Opened 7 years ago

Closed 7 years ago

# [Patch] What is the bbox of an incomplete OSM primitive?

Reported by: Owned by: GerdP team normal 16.12 Core bastiK, simon04, michael2402

I stumbled over this while analysing performance problems in the QuadBuckets.search(BBox searchBbox) method.

I noticed that incomplete primitives have quite confusing bboxes:
1) an incomplete node has
xmin = xmax = ymin = ymax = 0;
2) an incomplete way has

xmin = Double.POSITIVE_INFINITY
xmax = Double.NEGATIVE_INFINITY
ymin = Double.POSITIVE_INFINITY
ymax = Double.NEGATIVE_INFINITY

if all nodes are incomplete, else it will be the bbox of the complete node(s).
3) a relation with eg. just two node members where one is complete at (10,40) and the other is incomplete will span a huge area from

xmin = 0
xmax = 40
ymin = 0
ymax = 10

I would expect that the bbox of a relation is only calculated using the complete nodes.

I'd also prefer when the bbox of incomplete nodes would not be located at (0,0), but I assume that there are good reasons for this.

### comment:1 Changed 7 years ago by GerdP

Summary: What is the bbox of an incomplete OSM primitive? → [Patch] What is the bbox of an incomplete OSM primitive?

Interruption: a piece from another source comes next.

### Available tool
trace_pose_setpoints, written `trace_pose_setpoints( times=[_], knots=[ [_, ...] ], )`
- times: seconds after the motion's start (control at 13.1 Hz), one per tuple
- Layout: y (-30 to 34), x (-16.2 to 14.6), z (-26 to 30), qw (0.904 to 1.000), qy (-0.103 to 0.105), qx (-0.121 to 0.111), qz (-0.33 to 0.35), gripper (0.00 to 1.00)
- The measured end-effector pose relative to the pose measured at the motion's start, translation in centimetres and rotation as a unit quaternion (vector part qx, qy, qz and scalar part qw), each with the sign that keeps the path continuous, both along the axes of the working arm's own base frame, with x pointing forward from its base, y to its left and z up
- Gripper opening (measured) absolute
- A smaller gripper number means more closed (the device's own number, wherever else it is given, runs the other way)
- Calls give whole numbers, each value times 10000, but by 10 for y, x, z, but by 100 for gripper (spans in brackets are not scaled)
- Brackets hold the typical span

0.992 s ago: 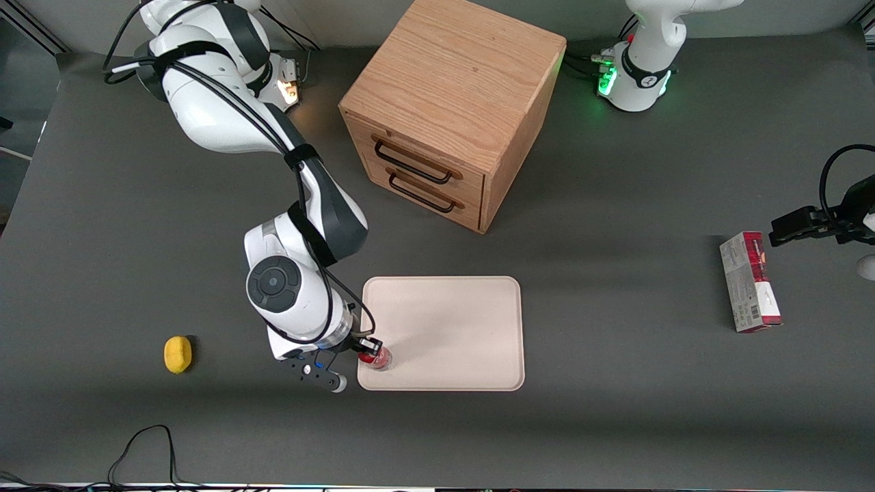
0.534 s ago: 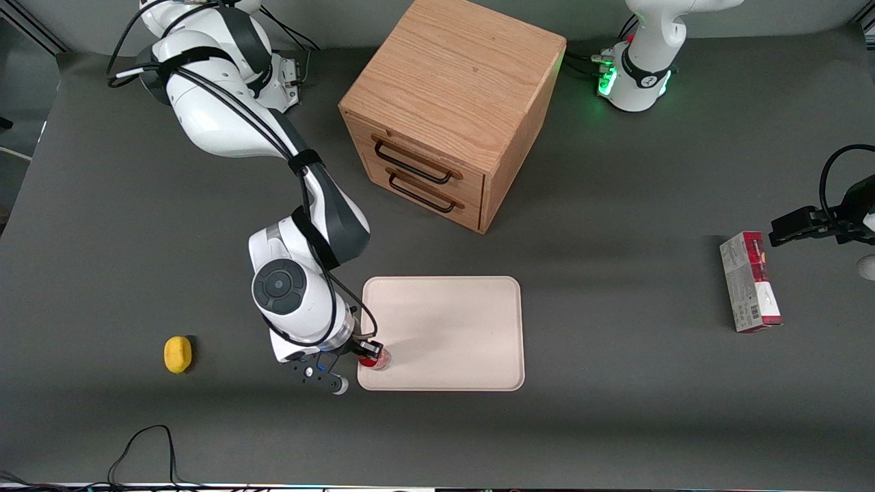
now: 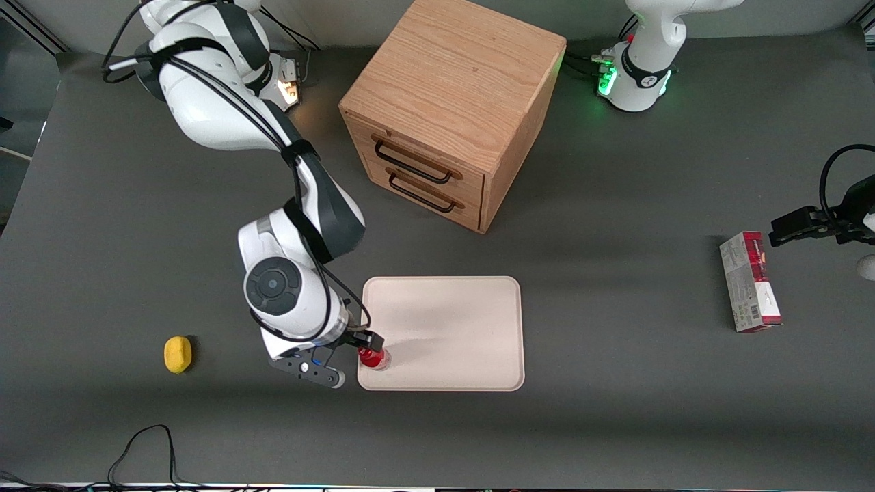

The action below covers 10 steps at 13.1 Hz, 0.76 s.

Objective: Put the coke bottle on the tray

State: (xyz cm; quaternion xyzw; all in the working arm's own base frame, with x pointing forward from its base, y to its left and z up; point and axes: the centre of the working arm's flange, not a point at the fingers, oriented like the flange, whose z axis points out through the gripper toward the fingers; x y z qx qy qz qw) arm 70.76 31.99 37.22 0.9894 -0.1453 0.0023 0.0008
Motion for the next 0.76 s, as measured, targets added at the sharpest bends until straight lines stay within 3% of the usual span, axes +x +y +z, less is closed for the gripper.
trace_pose_setpoints(
  times=[0.31, 0.61, 0.76],
  knots=[
    [-84, -34, 69, 9979, 228, -83, 599, 100],
    [-192, -128, 123, 9913, 346, -129, 1260, 100],
    [-241, -178, 135, 9894, 327, -19, 1411, 100]
  ],
)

Attached patch 13361_v1.patch will fix the bbox calculation for relations.
It should speed up rendering when you have downloaded an area and zoom in
as fewer relations are selected.

### comment:2 Changed 7 years ago by Don-vip

Description: modified (diff)

### comment:3 Changed 7 years ago by Don-vip

@team, what do you think?

### comment:4 Changed 7 years ago by michael2402

I would prefer a more generic approach:

• An empty BBox is represented by xmin=+∞, xmax=-∞, ymin=+∞, ymax=-∞
• `isValid` checks `(xmin < xmax && ymin < ymax)`
• `isInWorld` checks `!(xmin < -180.0 || xmax > 180.0 || ymin < -90.0 || ymax > 90.0)`
• `add(LatLon)` extends if the parameter is not null.
• `add(BBox)` extends if the parameter `isValid`.
• `add(double, double)` extends if the parameters are not `NaN`.
• The empty constructor creates an invalid bbox
• Adding a point to a invalid box makes that box exactly cover that point (we don't need to care for it)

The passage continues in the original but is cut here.